### DIRECTIONS FOR THIS TASK
Write the records out again, precisely as they stand.

### Saved entries

• • • • • • •

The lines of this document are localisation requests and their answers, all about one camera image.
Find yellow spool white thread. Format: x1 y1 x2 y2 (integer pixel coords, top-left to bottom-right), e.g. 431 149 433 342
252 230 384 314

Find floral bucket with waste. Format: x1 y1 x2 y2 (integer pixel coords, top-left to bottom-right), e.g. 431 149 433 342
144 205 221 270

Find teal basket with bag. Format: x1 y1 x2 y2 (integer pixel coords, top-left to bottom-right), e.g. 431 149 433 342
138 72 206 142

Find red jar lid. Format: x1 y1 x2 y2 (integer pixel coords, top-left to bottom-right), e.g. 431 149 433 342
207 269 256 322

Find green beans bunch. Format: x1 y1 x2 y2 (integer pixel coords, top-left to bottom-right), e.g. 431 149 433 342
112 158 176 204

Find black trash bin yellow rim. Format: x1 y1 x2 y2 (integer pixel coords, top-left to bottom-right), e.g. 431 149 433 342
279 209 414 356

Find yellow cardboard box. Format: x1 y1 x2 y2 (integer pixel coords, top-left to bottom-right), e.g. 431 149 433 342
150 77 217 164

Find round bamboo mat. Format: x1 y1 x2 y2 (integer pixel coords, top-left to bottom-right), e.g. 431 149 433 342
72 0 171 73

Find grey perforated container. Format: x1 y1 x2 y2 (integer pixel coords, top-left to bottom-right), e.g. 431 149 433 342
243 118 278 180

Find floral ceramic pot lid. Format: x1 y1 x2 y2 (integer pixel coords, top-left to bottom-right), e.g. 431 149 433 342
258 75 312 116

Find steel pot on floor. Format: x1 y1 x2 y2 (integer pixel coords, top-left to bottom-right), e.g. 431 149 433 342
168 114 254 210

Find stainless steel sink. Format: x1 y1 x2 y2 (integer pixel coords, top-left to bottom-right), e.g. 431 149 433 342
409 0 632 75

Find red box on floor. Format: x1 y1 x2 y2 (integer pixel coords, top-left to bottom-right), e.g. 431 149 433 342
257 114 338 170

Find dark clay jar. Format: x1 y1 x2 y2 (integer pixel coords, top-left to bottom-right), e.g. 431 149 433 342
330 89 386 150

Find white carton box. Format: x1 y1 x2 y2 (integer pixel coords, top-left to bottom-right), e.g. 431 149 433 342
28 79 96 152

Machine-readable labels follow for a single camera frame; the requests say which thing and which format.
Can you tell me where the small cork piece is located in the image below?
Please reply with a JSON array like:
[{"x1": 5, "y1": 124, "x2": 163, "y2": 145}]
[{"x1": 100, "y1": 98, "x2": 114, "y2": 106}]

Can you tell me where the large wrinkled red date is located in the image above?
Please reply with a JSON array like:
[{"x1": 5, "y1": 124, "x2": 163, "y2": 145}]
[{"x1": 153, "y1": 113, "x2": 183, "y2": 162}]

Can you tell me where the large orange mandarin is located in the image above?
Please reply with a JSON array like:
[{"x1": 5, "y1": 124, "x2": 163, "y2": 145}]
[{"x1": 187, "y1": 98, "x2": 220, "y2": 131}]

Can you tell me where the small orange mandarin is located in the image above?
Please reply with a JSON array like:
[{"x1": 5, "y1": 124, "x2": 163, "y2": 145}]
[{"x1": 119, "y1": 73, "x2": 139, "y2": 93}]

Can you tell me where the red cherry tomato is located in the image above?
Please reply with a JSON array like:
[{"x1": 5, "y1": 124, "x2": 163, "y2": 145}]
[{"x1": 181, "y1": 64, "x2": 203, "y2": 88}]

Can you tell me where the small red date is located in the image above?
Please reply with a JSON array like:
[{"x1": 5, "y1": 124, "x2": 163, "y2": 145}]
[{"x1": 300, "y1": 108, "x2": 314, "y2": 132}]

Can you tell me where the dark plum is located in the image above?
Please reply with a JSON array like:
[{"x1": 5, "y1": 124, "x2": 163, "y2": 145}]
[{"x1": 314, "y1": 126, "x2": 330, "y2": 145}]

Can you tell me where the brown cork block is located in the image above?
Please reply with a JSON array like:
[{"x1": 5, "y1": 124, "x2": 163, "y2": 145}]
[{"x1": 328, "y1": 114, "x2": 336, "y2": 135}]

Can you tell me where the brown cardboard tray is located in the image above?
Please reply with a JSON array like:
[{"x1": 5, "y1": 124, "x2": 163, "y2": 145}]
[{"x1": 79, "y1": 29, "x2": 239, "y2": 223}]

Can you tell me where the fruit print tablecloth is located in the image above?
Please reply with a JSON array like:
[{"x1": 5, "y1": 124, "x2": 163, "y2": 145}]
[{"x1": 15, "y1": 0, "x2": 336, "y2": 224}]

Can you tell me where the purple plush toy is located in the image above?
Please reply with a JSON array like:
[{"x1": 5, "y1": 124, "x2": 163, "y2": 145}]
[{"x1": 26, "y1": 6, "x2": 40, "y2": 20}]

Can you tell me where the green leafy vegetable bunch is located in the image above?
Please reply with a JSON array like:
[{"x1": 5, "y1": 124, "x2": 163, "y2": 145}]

• • • • • • •

### EXERCISE RESPONSE
The lines of this document are localisation requests and their answers, all about one camera image.
Find yellow spool white thread. Format: x1 y1 x2 y2 (integer pixel coords, top-left to bottom-right), e.g. 431 149 433 342
252 230 384 314

Find floral bucket with waste. Format: x1 y1 x2 y2 (integer pixel coords, top-left to bottom-right), e.g. 431 149 433 342
144 205 221 270

Find teal basket with bag. Format: x1 y1 x2 y2 (integer pixel coords, top-left to bottom-right), e.g. 431 149 433 342
138 72 206 142

Find red jar lid. Format: x1 y1 x2 y2 (integer pixel coords, top-left to bottom-right), e.g. 431 149 433 342
207 269 256 322

Find green beans bunch. Format: x1 y1 x2 y2 (integer pixel coords, top-left to bottom-right), e.g. 431 149 433 342
112 158 176 204

Find black trash bin yellow rim. Format: x1 y1 x2 y2 (integer pixel coords, top-left to bottom-right), e.g. 431 149 433 342
279 209 414 356

Find yellow cardboard box. Format: x1 y1 x2 y2 (integer pixel coords, top-left to bottom-right), e.g. 431 149 433 342
150 77 217 164

Find round bamboo mat. Format: x1 y1 x2 y2 (integer pixel coords, top-left to bottom-right), e.g. 431 149 433 342
72 0 171 73

Find grey perforated container. Format: x1 y1 x2 y2 (integer pixel coords, top-left to bottom-right), e.g. 431 149 433 342
243 118 278 180

Find floral ceramic pot lid. Format: x1 y1 x2 y2 (integer pixel coords, top-left to bottom-right), e.g. 431 149 433 342
258 75 312 116

Find steel pot on floor. Format: x1 y1 x2 y2 (integer pixel coords, top-left to bottom-right), e.g. 431 149 433 342
168 114 254 210

Find stainless steel sink. Format: x1 y1 x2 y2 (integer pixel coords, top-left to bottom-right), e.g. 431 149 433 342
409 0 632 75

Find red box on floor. Format: x1 y1 x2 y2 (integer pixel coords, top-left to bottom-right), e.g. 431 149 433 342
257 114 338 170

Find dark clay jar. Format: x1 y1 x2 y2 (integer pixel coords, top-left to bottom-right), e.g. 431 149 433 342
330 89 386 150

Find white carton box. Format: x1 y1 x2 y2 (integer pixel coords, top-left to bottom-right), e.g. 431 149 433 342
28 79 96 152

Machine-readable labels follow for a single camera frame; the requests say which thing and which format.
Can you tell me where the small cork piece is located in the image below?
Please reply with a JSON array like:
[{"x1": 5, "y1": 124, "x2": 163, "y2": 145}]
[{"x1": 100, "y1": 98, "x2": 114, "y2": 106}]

Can you tell me where the large wrinkled red date is located in the image above?
Please reply with a JSON array like:
[{"x1": 5, "y1": 124, "x2": 163, "y2": 145}]
[{"x1": 153, "y1": 113, "x2": 183, "y2": 162}]

Can you tell me where the large orange mandarin is located in the image above?
Please reply with a JSON array like:
[{"x1": 5, "y1": 124, "x2": 163, "y2": 145}]
[{"x1": 187, "y1": 98, "x2": 220, "y2": 131}]

Can you tell me where the small orange mandarin is located in the image above?
Please reply with a JSON array like:
[{"x1": 5, "y1": 124, "x2": 163, "y2": 145}]
[{"x1": 119, "y1": 73, "x2": 139, "y2": 93}]

Can you tell me where the red cherry tomato is located in the image above?
Please reply with a JSON array like:
[{"x1": 5, "y1": 124, "x2": 163, "y2": 145}]
[{"x1": 181, "y1": 64, "x2": 203, "y2": 88}]

Can you tell me where the small red date is located in the image above?
Please reply with a JSON array like:
[{"x1": 5, "y1": 124, "x2": 163, "y2": 145}]
[{"x1": 300, "y1": 108, "x2": 314, "y2": 132}]

Can you tell me where the dark plum is located in the image above?
Please reply with a JSON array like:
[{"x1": 5, "y1": 124, "x2": 163, "y2": 145}]
[{"x1": 314, "y1": 126, "x2": 330, "y2": 145}]

Can you tell me where the brown cork block is located in the image above?
Please reply with a JSON array like:
[{"x1": 5, "y1": 124, "x2": 163, "y2": 145}]
[{"x1": 328, "y1": 114, "x2": 336, "y2": 135}]

Can you tell me where the brown cardboard tray is located in the image above?
Please reply with a JSON array like:
[{"x1": 5, "y1": 124, "x2": 163, "y2": 145}]
[{"x1": 79, "y1": 29, "x2": 239, "y2": 223}]

Can you tell me where the fruit print tablecloth is located in the image above?
Please reply with a JSON array like:
[{"x1": 5, "y1": 124, "x2": 163, "y2": 145}]
[{"x1": 15, "y1": 0, "x2": 336, "y2": 224}]

Can you tell me where the purple plush toy is located in the image above?
Please reply with a JSON array like:
[{"x1": 5, "y1": 124, "x2": 163, "y2": 145}]
[{"x1": 26, "y1": 6, "x2": 40, "y2": 20}]

Can you tell me where the green leafy vegetable bunch is located in the image above?
Please reply with a JSON array like:
[{"x1": 5, "y1": 124, "x2": 163, "y2": 145}]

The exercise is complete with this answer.